The show continues, necessary, consequent. It arrives softly to "O  Pomar das Laranjeiras" and when I listen to the first notes, my heart  seem to want to break.
It is a new Teresa, absolutely different. A Teresa that has  definitely changed my certainties. She pronounces the first words  while her body starts to bend like a solid body under an overwhelming  pressure. A bending that seems caused by the weight of the music, as  if the body of Teresa materializes over itself the spirit of the  music in order to sustain it. She shuts her eyes while the skin of  her face stretchs and contracts in an unnatural way. The hand grabs  firmly the microphone, as to make it a hold for a climb, an edge of a  rock on which her heart shipwrecked. The other hand, the left one,  rise toward the face, as it want to grab the hold dramatically small  for two hands. The hand, so, twists to the back, widely open in the  trial to open behind the nature's limit, in the manner of who is  suffering too much to sustain and tries to drive away the pain to the  limbs which are shakened, twisted and bended.
The voice is unbelievable, and for that reason, my senses find a  haven in the face of Teresa, in her hand vibrating for the stress.  Teresa is incredibly beautiful. I have never seen her in that way; so  really beautiful, so veraciously beautiful. Beautiful of a beauty  showed and hidden in a malicious way; the make up is dark, charming  and temptating. The dress is the contrast between two wills: one  which don't want to charm and the other which want to seduce. It is a  Teresa who is romp, girl, young woman but also teen-ager. It is a  Teresa of a blasphemous beauty. Really blasphemous, because in its  showing off there is a challenge, an outrage, the proposition of a  divine of pagan uman, sinful origin. As the "San Matthew and the  angel" by Caravaggio was blasphemous not for the choice of how to  describe the subject, but in the excessive beauty of the painting  which make the subject something real, consistent, living, so Teresa  Salgueiro is blasphemous because concretize ideally that pair, that  antinomy of holy and profane, of earthly and heavenly. Newton brought  toghether the two worlds, the earthly and the heavenly, through  science. Teresa Salgueiro made it that night through singing and  looking.
Teresa sang that song in a way that offended my ears, my ability to  comprehend and all my feeling. I was offended because for the first  time I discover that is possible to make perceivable an intensity of  feelings superior to that that I have ever felt. She altered the  song, she gained possess of it, she materialized her loved one, the  field of the orange trees (the "Pomar das Laranjeiras") and she  became the author of that words and the protagonist of that story, of  that love. I have never listened Teresa singing like that.

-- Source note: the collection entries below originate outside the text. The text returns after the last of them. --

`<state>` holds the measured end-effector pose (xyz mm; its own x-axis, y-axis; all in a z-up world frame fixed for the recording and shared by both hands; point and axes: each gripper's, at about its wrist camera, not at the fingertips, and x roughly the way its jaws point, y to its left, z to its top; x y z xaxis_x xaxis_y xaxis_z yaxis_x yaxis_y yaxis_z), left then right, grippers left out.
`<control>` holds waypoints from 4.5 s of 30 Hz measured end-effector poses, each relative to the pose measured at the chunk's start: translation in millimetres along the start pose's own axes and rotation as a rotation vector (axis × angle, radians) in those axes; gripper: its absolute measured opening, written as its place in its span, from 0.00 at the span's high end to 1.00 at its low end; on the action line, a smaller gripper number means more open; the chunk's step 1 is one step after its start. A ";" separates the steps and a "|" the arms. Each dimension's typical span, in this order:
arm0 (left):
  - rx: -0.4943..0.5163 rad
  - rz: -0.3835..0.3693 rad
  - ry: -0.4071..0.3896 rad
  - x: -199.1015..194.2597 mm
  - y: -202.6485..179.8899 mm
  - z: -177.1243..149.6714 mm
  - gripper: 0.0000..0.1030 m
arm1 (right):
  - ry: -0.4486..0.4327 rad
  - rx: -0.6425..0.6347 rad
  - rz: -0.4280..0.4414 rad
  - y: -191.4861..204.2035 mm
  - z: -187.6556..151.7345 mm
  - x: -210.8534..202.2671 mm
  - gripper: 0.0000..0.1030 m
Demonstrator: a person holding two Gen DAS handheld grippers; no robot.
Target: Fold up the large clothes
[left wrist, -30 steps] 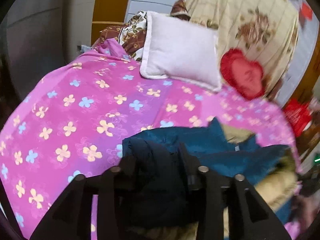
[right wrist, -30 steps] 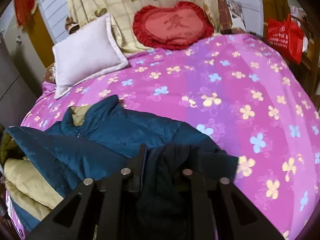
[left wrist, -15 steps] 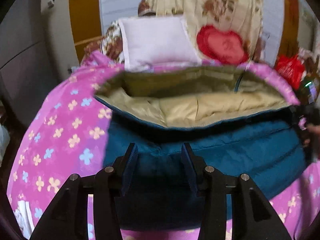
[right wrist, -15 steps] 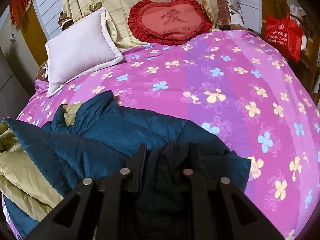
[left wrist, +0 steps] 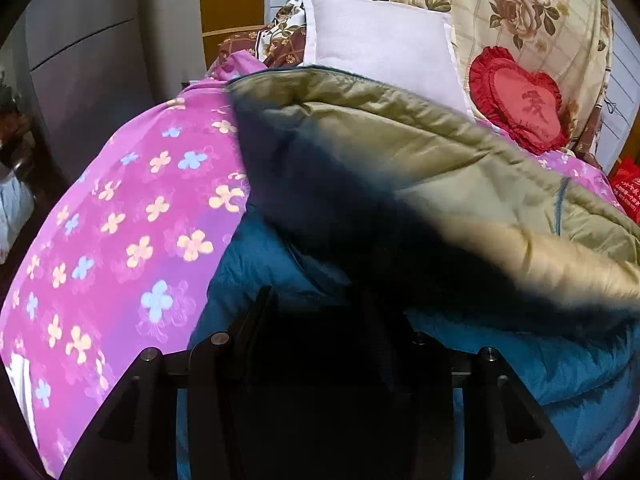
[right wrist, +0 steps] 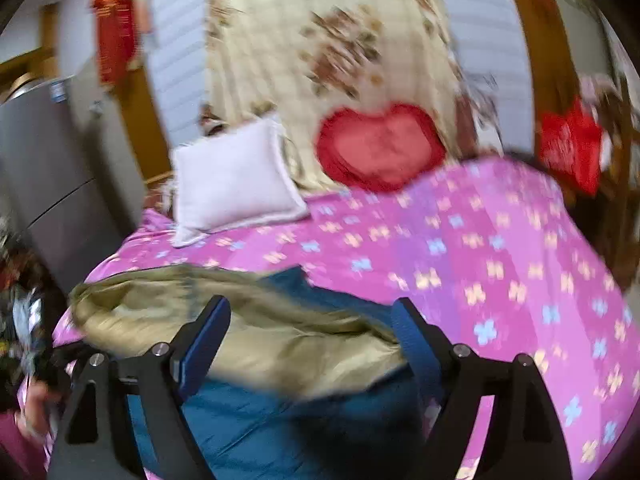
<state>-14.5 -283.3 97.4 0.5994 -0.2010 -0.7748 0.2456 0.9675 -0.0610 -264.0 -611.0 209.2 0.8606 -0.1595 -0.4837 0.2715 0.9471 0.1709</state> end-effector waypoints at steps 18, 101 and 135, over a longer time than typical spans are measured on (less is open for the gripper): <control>-0.042 0.038 -0.023 33.6 10.9 31.7 0.74 | 0.351 -0.147 -0.061 64.3 -23.5 221.6 0.17; 0.051 0.084 -0.107 19.6 14.4 -30.8 0.73 | 0.322 0.064 -0.223 -52.4 -90.9 132.2 0.02; -0.313 -0.503 0.190 65.9 96.9 -28.2 0.37 | 0.438 0.443 0.071 -160.3 -100.2 153.3 0.00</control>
<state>27.2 -198.4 22.7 0.3152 -0.6407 -0.7001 0.2105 0.7665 -0.6067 -218.7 -759.3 21.6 0.6525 0.1176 -0.7486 0.4537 0.7307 0.5102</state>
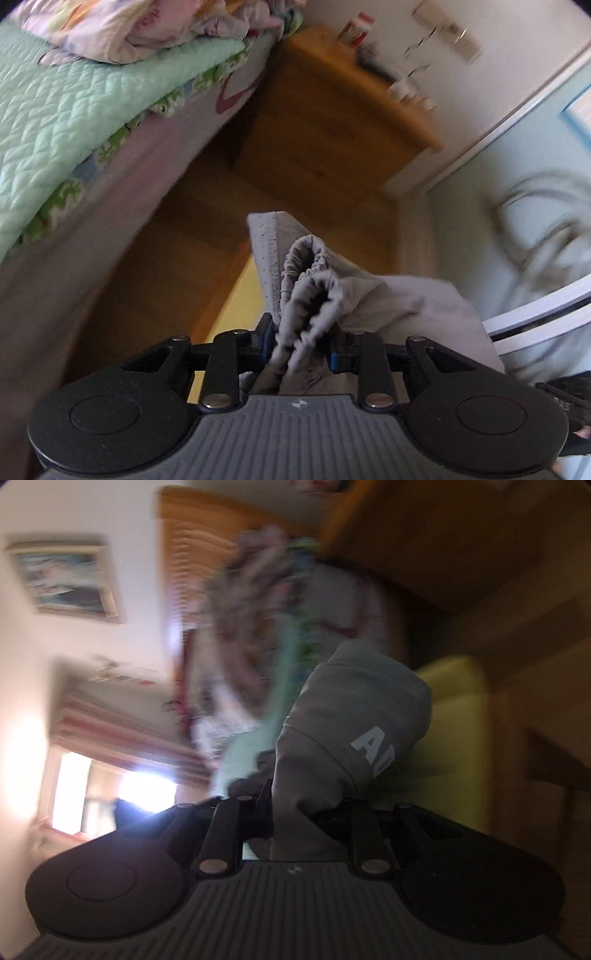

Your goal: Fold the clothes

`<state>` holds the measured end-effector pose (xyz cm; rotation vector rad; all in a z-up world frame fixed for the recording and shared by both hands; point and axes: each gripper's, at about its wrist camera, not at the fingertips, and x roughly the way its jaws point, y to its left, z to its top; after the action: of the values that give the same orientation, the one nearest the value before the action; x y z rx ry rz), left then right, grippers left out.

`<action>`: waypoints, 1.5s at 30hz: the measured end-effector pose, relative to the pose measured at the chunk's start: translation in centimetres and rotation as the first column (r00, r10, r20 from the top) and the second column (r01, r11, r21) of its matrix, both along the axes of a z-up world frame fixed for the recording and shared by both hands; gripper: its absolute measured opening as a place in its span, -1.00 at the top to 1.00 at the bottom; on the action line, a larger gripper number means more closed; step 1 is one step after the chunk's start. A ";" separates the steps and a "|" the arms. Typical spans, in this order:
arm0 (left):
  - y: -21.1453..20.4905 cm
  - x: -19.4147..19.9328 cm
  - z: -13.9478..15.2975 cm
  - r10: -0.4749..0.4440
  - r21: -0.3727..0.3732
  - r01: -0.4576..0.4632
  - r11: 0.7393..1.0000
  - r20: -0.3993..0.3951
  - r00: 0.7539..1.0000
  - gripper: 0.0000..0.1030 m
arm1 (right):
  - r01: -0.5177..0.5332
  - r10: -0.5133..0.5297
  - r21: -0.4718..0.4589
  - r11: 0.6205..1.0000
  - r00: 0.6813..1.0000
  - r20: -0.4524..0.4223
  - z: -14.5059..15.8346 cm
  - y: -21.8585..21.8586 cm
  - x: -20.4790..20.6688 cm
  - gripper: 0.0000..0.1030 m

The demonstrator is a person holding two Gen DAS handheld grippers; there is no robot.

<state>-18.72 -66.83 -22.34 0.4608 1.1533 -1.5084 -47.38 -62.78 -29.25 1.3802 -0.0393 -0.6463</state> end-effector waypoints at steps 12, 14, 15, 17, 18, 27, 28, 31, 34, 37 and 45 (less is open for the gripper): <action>0.6 10.4 0.7 0.220 0.006 -0.224 0.974 -0.228 0.949 -0.72 | 0.053 -0.085 -0.104 0.993 0.935 -0.343 1.7 0.0 -3.6 -0.25; 3.6 13.1 2.4 0.305 -0.026 -0.315 0.949 -0.189 0.934 -0.68 | 0.105 -0.164 -0.178 0.978 0.920 -0.357 4.2 1.6 -4.3 -0.25; 5.8 14.6 3.7 0.340 -0.057 -0.351 0.935 -0.151 0.928 -0.67 | 0.121 -0.206 -0.232 0.965 0.898 -0.389 5.9 2.3 -3.8 -0.26; 10.9 18.0 6.4 0.419 -0.123 -0.427 0.896 -0.085 0.904 -0.68 | 0.072 -0.225 -0.349 0.934 0.880 -0.419 9.8 3.9 -1.4 -0.27; 14.1 19.9 7.9 0.474 -0.147 -0.479 0.866 -0.065 0.878 -0.69 | 0.019 -0.197 -0.398 0.917 0.890 -0.411 11.8 4.9 0.4 -0.27; 47.3 27.3 15.2 0.874 -0.335 -0.808 0.485 0.150 0.462 -0.97 | -0.662 0.771 -0.503 0.556 0.636 0.015 22.4 19.9 25.6 -0.51; 50.5 27.0 15.5 0.896 -0.357 -0.821 0.445 0.185 0.404 -0.98 | -0.713 0.832 -0.499 0.493 0.554 0.030 22.8 21.9 28.3 -0.53; 59.6 26.2 16.7 0.931 -0.408 -0.851 0.331 0.290 0.223 -0.99 | -0.800 0.911 -0.490 0.346 0.412 -0.030 23.2 27.7 35.7 -0.53; 65.9 24.5 18.1 0.910 -0.462 -0.852 0.248 0.414 0.041 -0.99 | -0.830 0.906 -0.492 0.263 0.388 -0.170 23.7 33.3 41.3 -0.53; 71.5 22.6 20.4 0.841 -0.519 -0.832 0.195 0.524 -0.130 -0.99 | -0.822 0.858 -0.541 0.177 0.398 -0.324 24.7 38.6 45.5 -0.53; 82.3 16.3 26.1 0.765 -0.706 -0.708 0.020 0.467 -0.443 -0.99 | -0.726 0.741 -0.686 -0.050 0.434 -0.512 27.4 54.1 49.2 -0.76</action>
<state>-2.41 15.52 3.77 0.1064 0.2125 0.2695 1.80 -8.72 -1.84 0.1763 0.3457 0.3989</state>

The end of the song provokes an emotional fall, an abyss of silence  filled by the cries of my soul already addicted to that notes. The  next song was "Amanha", "Morning", when Teresa became another one,  she became joy, happyness and purity. She looked to the sky that her  eyes have painted on the ceiling and it seemed that she was really  seeing that inexplicable cyan described in the song. She told us her  story and her face transfigure for the joy in that happyness that  find genuinity in the reflection that has in whom is seeing it. It is  instantly perceivable and, differently from the acted happyness, it  flows from the glance, from the hands and from the voice and is able  to change the life of whom is witnessing it.

The concert ends describing the end of a natural cycle, accelerated  and intensified by music. As water do, the music of Madredeus rised  from the sea of music to the clear sky of the pure ideas and is now  raining on us quenching the thirst of the earth of our soul. And, as  the sky after every rain, my soul has a more intense, pure and true  colour.